### What you have to do:
Each line that includes "shoe" must be copied from the records.

### Source data:

***

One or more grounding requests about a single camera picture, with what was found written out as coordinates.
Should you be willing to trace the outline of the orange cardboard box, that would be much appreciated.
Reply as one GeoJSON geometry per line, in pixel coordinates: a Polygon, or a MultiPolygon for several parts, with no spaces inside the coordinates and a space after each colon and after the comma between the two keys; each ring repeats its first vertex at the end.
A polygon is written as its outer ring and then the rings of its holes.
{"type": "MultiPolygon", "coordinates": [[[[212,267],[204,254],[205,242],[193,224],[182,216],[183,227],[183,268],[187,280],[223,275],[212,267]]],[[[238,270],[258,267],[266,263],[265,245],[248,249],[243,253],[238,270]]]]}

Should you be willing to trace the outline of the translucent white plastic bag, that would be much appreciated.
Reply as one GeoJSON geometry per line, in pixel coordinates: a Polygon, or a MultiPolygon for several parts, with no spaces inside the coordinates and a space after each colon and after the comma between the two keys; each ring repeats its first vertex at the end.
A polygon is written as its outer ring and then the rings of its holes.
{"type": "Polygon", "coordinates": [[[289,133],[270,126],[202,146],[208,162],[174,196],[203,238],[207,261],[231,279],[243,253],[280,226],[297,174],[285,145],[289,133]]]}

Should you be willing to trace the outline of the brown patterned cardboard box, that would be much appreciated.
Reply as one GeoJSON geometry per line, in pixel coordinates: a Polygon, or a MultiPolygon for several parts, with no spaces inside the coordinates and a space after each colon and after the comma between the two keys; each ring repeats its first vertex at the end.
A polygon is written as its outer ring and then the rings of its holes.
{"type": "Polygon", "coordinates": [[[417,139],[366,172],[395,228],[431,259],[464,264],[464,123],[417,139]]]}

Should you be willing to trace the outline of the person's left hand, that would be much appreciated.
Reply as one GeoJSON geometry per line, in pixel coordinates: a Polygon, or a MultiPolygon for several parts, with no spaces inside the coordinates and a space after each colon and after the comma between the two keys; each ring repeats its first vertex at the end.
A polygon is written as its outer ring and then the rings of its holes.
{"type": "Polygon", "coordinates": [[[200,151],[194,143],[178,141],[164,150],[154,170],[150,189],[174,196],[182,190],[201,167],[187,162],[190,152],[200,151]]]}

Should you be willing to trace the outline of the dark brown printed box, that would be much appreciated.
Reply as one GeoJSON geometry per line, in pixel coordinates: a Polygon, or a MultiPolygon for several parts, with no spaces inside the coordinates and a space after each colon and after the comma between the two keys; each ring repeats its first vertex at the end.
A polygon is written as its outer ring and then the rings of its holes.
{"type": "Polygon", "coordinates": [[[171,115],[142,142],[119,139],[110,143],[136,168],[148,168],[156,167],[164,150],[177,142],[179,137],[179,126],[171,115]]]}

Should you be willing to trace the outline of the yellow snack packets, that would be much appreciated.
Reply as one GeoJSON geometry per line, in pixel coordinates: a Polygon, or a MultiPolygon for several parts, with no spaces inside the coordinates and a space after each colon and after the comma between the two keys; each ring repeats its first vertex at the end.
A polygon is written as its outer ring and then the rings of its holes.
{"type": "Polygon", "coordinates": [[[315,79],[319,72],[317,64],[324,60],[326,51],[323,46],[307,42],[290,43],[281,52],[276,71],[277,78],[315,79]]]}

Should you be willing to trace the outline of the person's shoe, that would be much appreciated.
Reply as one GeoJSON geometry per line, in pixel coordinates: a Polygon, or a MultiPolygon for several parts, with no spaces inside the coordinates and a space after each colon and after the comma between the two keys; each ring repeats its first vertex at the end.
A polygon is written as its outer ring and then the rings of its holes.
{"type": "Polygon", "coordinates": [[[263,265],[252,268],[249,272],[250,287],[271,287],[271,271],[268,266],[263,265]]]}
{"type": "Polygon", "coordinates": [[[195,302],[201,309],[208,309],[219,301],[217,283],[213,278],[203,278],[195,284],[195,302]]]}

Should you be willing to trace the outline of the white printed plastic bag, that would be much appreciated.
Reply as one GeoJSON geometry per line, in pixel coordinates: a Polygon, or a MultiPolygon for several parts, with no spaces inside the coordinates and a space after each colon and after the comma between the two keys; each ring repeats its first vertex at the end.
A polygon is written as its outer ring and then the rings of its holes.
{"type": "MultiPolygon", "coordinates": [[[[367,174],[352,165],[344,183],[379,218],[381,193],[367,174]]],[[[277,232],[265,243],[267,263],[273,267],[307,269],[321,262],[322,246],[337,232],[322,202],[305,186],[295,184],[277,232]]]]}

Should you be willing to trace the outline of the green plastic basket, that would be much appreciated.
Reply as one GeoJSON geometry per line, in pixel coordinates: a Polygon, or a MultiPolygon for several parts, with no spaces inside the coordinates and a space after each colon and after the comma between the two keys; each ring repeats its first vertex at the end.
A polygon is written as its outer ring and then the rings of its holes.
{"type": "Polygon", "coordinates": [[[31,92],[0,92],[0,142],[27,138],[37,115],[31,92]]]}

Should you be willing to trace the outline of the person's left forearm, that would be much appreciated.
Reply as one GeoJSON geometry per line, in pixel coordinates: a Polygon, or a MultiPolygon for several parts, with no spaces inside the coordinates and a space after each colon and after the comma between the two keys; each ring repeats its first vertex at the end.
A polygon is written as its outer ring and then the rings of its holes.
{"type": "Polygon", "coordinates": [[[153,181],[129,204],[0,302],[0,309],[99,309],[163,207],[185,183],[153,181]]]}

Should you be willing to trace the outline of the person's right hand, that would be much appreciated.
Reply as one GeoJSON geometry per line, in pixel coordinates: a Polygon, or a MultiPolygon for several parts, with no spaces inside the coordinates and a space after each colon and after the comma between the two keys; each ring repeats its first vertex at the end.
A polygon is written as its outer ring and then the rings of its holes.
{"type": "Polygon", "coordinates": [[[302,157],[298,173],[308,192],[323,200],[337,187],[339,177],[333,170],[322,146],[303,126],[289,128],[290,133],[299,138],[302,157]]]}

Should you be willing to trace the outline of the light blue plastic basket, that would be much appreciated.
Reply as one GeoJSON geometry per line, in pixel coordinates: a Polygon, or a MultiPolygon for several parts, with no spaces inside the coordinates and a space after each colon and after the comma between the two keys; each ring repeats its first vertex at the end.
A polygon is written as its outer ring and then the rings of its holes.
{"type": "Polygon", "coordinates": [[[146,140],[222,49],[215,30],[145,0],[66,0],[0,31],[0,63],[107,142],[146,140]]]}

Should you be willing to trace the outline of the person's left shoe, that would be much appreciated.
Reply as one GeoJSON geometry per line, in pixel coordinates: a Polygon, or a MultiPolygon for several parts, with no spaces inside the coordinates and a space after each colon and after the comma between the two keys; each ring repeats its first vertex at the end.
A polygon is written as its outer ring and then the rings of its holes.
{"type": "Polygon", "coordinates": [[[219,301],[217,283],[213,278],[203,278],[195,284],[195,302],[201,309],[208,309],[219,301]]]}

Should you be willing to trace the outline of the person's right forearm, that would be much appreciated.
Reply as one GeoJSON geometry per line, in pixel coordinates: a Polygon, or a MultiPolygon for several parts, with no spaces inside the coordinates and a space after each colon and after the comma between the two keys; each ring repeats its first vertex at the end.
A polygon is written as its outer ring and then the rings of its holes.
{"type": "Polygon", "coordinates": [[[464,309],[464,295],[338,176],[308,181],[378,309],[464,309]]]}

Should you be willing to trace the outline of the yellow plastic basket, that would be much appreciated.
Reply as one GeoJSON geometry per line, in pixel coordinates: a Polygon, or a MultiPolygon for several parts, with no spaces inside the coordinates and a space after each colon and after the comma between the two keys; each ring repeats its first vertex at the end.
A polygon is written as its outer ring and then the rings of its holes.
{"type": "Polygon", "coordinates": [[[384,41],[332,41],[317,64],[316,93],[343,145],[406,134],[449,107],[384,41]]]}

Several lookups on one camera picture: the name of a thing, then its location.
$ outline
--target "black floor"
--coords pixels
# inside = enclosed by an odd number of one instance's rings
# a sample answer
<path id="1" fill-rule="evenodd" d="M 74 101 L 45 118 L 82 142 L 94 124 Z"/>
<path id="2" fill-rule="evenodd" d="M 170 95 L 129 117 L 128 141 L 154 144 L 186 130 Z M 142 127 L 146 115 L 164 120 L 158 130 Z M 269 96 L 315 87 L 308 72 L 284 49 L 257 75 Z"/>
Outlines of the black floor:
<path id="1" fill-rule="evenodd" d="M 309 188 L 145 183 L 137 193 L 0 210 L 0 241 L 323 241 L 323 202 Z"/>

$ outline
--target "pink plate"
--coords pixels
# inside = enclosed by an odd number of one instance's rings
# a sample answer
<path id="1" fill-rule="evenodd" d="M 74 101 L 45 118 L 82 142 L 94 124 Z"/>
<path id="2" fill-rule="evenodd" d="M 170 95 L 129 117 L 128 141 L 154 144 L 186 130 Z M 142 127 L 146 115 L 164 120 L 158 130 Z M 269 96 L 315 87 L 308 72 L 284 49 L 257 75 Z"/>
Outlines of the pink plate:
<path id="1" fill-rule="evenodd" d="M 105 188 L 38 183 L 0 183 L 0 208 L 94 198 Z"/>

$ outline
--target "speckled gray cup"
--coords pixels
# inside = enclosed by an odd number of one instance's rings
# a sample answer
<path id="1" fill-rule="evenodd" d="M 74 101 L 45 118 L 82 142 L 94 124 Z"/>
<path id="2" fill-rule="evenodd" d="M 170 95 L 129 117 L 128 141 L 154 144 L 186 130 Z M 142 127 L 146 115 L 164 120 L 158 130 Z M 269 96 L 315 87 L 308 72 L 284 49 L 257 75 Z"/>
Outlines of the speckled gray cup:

***

### Solution to this problem:
Should you be willing to trace the outline of the person's shoe, that would be much appreciated.
Should you be willing to trace the outline of the person's left shoe, that would be much appreciated.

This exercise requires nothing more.